I recently read a back of the napkin analysis that suggested that amortized over the period of a few years, it would be cheaper for The New York Times to buy all their readers a Kindle than to print and deliver them a daily dead tree edition. I would be very interested in media producers subsidizing the high cost of a Kindle II or similar device in order to get their content in front of consumer eyeballs. Somehow, I suspect that the NYT will keep on moving dead trees around till their dying day and their online presence will remain shrouded behind a pay wall or login prompt, increasingly making them irrelevant to broad public discourse on the day’s events.
Today, I was listening to a podcast of an episode of This American Life. Ira Glass, the show’s host, came on at the beginning of the Podcast to talk about how the Podcast is costing the station something like $150,000 a year in bandwidth bills. This American Life’s solution to their budget problem was to beg the public for money. I feel profoundly disinclined to cough up my hard earned when something as simple as providing an optional torrent feed of their show in parallel to their existing feed would greatly diminish those costs. Other nationally syndicated radio shows have already demonstrated that this can work and it basically costs them nothing to provide. This American Life has a large and rabid fan base and I would gladly pitch in a few bucks to make my commute more interesting if the Ira Glass was asking his listeners to please click on a this link rather than that link in order to help save them money.

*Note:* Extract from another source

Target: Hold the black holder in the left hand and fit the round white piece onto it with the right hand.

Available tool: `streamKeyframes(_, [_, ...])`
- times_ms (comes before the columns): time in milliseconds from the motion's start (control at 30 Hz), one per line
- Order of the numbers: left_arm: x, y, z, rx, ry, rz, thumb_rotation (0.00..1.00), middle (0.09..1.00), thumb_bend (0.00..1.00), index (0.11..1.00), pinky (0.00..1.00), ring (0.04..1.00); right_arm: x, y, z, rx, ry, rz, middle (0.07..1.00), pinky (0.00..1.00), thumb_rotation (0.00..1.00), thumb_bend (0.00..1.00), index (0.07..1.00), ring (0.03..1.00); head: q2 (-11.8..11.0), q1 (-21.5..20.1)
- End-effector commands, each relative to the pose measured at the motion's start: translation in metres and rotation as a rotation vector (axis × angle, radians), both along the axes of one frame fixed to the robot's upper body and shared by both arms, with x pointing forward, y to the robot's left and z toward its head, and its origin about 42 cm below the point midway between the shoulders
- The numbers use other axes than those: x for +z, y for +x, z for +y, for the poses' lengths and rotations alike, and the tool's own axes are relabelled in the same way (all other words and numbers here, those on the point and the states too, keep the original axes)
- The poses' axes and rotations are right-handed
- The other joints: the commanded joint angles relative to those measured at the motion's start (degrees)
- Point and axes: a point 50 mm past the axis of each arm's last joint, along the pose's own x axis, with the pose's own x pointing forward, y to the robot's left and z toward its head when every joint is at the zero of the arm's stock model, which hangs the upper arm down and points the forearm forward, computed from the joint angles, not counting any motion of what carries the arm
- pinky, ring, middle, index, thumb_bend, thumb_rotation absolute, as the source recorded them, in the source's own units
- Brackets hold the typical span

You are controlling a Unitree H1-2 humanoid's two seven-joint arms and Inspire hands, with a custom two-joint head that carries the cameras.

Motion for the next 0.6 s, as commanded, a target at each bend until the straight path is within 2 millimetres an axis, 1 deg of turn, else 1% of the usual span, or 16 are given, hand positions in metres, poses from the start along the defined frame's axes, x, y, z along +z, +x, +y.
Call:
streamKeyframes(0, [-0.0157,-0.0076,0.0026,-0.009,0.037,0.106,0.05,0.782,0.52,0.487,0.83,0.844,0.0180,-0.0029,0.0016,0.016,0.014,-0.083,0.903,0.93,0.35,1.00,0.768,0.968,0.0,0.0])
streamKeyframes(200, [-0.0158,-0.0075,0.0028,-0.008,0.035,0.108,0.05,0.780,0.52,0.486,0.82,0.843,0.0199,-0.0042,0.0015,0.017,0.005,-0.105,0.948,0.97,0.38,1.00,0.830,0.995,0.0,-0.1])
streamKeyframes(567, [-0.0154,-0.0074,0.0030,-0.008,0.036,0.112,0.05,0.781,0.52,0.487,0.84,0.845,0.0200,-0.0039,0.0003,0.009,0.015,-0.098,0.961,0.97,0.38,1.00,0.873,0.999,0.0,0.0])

There is a lot of Old Media I like and I am more than a little nostalgic about a lot of it, but I am also very excited about the new forms and directions that media is taking and in the end, there are only so many minutes in the day and bucks in my pocket. I will chose the options that are broadly accessible, usable and convenient to me and avoid ones which require me to jump through hoops, utilize special software or proprietary devices and try to substitute some pseudo-form of rental instead of real ownership upon me. Culture has become broad enough that when faced with even the slightest inconvenience the modern media consumer can simply swerve towards some other shiny thing.